Brain-Eating Amoeba Kills Woman After A Swim In Colorado River

Waterskiing, wake boarding and fishing were things Kelsey McClain lived for. “Pretty much anything to do with outdoors, she loved,” said McClain’s mother, Jennifer McClain.

But she also died by the outdoors. In August 2015, McClain celebrated her 24th birthday at Fisher’s Landing, a resort along the Colorado River. She felt fine when she got back home to El Cajon, California, but that changed a few days later. “With what she described as a pounding headache,” her mother said.

Prescription painkillers hardly helped. McClain woke up the next morning unable to speak or move her head. Doctors admitted her, suspecting bacterial meningitis. “It was apparent to everyone this was progressing,” Jennifer said. Multiple antibiotics failed, and McClain’s condition worsened. “She had a full grand mal seizure.”

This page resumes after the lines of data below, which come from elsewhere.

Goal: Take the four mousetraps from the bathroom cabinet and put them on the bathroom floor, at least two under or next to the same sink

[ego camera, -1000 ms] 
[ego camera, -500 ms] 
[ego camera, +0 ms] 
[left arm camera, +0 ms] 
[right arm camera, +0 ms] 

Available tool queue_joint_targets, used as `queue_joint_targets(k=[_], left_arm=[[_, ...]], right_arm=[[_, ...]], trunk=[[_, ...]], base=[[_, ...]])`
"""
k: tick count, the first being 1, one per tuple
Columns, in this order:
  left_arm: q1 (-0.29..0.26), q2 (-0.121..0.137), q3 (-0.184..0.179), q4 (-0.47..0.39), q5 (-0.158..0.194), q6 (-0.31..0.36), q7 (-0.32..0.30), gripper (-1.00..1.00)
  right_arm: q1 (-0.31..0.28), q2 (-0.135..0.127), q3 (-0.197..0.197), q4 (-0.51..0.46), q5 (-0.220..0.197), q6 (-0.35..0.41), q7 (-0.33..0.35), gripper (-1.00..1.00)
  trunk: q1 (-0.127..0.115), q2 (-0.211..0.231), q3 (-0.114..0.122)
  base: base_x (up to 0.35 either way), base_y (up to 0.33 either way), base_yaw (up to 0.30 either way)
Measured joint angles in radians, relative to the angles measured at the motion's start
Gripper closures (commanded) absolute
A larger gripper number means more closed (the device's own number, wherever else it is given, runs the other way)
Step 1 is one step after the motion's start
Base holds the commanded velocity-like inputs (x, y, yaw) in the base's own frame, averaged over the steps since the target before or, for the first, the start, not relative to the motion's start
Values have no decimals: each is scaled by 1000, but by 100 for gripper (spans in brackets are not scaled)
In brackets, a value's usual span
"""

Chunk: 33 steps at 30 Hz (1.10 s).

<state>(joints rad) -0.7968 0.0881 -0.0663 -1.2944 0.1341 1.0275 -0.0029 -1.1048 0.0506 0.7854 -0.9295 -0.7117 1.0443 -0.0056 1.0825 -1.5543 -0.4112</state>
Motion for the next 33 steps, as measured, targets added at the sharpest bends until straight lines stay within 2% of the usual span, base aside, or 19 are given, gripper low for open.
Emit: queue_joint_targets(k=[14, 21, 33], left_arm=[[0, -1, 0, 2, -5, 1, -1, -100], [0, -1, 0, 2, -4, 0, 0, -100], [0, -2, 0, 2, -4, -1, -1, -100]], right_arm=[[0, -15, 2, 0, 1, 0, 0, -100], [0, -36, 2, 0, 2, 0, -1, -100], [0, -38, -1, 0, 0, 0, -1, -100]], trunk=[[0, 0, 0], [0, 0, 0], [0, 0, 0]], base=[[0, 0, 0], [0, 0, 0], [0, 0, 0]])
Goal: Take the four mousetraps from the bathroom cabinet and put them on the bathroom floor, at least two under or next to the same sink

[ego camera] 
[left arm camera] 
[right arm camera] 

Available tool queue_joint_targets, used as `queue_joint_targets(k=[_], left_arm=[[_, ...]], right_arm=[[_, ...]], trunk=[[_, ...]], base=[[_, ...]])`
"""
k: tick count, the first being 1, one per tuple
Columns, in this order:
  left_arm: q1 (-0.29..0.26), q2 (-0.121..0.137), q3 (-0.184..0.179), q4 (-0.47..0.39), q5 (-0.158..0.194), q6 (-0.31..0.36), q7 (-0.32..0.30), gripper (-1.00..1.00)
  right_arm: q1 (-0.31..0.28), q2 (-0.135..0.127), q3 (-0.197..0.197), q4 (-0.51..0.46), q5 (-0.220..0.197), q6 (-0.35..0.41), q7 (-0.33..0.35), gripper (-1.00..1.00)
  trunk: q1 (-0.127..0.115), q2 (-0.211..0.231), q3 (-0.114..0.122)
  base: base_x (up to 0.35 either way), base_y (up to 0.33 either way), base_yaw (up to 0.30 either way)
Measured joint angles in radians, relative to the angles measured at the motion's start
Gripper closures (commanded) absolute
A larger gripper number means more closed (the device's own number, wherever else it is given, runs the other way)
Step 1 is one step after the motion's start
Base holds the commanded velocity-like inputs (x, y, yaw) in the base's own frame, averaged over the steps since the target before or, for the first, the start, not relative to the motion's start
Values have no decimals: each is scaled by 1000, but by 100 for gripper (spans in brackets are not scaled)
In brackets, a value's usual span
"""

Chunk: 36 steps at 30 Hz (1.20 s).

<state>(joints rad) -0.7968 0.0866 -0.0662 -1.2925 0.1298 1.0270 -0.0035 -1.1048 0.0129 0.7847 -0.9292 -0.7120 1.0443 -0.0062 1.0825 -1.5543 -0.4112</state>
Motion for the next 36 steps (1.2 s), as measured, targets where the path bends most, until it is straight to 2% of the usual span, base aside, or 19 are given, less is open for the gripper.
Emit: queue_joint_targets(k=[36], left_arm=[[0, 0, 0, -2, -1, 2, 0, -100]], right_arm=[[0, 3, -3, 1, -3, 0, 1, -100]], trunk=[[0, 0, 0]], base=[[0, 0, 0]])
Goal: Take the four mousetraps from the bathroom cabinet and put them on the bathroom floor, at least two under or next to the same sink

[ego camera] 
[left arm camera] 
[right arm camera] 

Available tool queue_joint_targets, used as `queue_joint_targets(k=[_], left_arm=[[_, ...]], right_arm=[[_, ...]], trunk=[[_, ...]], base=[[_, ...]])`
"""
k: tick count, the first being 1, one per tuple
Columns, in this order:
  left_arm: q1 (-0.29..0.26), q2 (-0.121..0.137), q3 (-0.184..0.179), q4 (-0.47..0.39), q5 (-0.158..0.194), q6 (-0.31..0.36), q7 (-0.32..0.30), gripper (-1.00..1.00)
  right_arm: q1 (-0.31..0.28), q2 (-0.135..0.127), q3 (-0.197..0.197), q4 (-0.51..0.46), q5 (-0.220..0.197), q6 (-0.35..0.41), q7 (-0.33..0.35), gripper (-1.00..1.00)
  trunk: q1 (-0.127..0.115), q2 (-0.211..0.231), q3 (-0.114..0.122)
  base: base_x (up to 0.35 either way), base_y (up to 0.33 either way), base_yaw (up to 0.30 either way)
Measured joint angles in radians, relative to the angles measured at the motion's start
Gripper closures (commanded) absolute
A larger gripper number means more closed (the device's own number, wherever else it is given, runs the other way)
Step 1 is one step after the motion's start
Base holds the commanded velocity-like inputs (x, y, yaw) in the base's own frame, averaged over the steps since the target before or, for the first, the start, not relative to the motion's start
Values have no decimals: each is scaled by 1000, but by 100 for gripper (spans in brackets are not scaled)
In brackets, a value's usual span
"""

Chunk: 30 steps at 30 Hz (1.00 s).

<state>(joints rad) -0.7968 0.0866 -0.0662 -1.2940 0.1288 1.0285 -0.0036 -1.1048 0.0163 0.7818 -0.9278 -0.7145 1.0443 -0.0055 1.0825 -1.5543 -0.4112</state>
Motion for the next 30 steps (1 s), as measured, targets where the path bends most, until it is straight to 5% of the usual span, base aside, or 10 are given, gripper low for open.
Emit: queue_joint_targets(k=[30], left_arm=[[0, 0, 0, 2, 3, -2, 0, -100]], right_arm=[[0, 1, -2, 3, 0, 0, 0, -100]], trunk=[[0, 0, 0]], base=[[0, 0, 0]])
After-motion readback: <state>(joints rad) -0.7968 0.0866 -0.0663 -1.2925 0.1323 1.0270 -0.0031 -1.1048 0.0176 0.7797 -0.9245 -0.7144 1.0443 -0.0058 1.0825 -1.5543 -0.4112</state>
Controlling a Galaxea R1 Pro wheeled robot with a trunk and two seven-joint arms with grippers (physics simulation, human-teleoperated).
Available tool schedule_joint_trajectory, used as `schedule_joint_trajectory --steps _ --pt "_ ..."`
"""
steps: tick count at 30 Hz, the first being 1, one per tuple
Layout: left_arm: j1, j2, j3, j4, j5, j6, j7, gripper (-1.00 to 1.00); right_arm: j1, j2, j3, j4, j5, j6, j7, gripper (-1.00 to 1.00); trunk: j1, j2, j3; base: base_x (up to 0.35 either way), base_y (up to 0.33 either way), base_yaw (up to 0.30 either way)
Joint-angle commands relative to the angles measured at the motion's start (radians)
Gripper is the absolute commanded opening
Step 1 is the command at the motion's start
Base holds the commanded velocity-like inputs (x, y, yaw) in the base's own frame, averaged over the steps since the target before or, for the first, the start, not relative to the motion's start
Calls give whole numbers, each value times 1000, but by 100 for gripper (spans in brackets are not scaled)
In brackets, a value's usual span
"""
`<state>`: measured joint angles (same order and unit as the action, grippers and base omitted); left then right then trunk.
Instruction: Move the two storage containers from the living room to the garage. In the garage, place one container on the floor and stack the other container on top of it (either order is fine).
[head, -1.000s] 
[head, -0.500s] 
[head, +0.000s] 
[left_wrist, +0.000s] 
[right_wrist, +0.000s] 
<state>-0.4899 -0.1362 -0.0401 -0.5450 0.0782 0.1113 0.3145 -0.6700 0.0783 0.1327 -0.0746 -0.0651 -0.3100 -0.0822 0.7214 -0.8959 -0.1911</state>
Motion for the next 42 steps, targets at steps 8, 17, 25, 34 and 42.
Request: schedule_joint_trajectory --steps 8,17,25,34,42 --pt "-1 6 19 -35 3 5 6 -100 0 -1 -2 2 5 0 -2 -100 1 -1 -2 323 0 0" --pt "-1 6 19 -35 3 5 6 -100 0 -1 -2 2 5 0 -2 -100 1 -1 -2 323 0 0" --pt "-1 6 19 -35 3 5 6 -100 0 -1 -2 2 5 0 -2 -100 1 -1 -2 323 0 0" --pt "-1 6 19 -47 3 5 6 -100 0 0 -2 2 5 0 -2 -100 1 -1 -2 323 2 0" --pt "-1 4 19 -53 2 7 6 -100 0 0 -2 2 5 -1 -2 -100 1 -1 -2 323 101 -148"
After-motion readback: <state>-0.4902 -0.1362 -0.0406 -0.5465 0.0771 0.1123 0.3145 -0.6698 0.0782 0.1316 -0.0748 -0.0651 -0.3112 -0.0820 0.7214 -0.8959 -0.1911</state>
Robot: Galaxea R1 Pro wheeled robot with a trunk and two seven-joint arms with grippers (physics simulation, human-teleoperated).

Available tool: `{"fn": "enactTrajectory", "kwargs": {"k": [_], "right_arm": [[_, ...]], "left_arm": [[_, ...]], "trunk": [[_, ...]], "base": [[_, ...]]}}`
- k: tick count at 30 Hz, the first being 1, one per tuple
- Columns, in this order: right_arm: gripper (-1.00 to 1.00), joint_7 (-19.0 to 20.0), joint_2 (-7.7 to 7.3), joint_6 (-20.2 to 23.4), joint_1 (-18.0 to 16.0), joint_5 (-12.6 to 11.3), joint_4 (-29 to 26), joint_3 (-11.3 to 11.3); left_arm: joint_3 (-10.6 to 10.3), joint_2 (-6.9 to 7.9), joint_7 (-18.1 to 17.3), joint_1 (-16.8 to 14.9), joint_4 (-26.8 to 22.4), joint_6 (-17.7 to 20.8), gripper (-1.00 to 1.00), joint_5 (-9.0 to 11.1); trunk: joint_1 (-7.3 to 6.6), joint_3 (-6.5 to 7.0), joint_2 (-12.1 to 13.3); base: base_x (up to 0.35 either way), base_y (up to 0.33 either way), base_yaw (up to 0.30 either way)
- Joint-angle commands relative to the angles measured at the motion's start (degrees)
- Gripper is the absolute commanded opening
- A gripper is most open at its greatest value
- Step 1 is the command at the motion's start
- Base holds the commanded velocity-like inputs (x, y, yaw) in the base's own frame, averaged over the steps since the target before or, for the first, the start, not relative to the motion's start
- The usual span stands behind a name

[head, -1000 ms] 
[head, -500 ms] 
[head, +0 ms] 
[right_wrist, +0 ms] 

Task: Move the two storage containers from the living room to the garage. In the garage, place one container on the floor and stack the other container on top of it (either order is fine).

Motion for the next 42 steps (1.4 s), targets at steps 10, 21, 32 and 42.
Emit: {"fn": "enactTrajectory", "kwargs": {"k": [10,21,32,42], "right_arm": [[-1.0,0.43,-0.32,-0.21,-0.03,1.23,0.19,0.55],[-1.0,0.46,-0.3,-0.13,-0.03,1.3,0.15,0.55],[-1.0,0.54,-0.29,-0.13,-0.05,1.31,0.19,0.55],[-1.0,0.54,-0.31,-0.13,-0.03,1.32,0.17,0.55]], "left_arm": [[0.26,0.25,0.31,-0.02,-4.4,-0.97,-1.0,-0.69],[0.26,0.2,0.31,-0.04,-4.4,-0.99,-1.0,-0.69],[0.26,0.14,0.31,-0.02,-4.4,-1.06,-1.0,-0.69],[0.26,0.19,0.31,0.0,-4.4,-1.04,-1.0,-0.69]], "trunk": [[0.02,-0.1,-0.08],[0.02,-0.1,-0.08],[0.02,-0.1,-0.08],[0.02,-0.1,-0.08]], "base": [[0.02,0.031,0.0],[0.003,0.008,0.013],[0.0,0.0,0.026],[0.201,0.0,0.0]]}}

Eight days after she got back from celebrating her birthday, McClain was brain-dead. “My life is ruined, destroyed,” Jennifer said. “I have two other daughters, but it doesn’t matter.”

Doctors were baffled. They sent McClain’s spinal fluid to a lab at UC San Diego, and what they discovered halted her organ donation. “They came back very quickly with it. it was a parasitic amoeba,” Jennifer said.

McClain was stricken by Naegleria Fowleri, a brain eating amoeba found in freshwater rivers, Hot Springs and lakes. The amoeba enters through the nose, according to health experts. There have been 133 reported cases in 50 years. Three people survived, including an Arkansas girl who underwent months of rehabilitation.

 Here’s what you need to know if you decide to visit a body of fresh water:

Prevention – The CDC says the only way to fully avoid the risk is to avoid water related activities in warm freshwater. If people choose to swim, they should use swimmers nose clips or hold their nose shut while going underwater. Those who use Nettie Potts to clean their nostrils should boil water and then let it cool. The CDC has fact sheets for best ways to prevent catching the amoebas.

Treatment – There is no known treatment for killing the amoeba. However, an experimental breast cancer drug called Miltefosine has been shown to kill the amoeba in the lab. Doctors say early detection is key.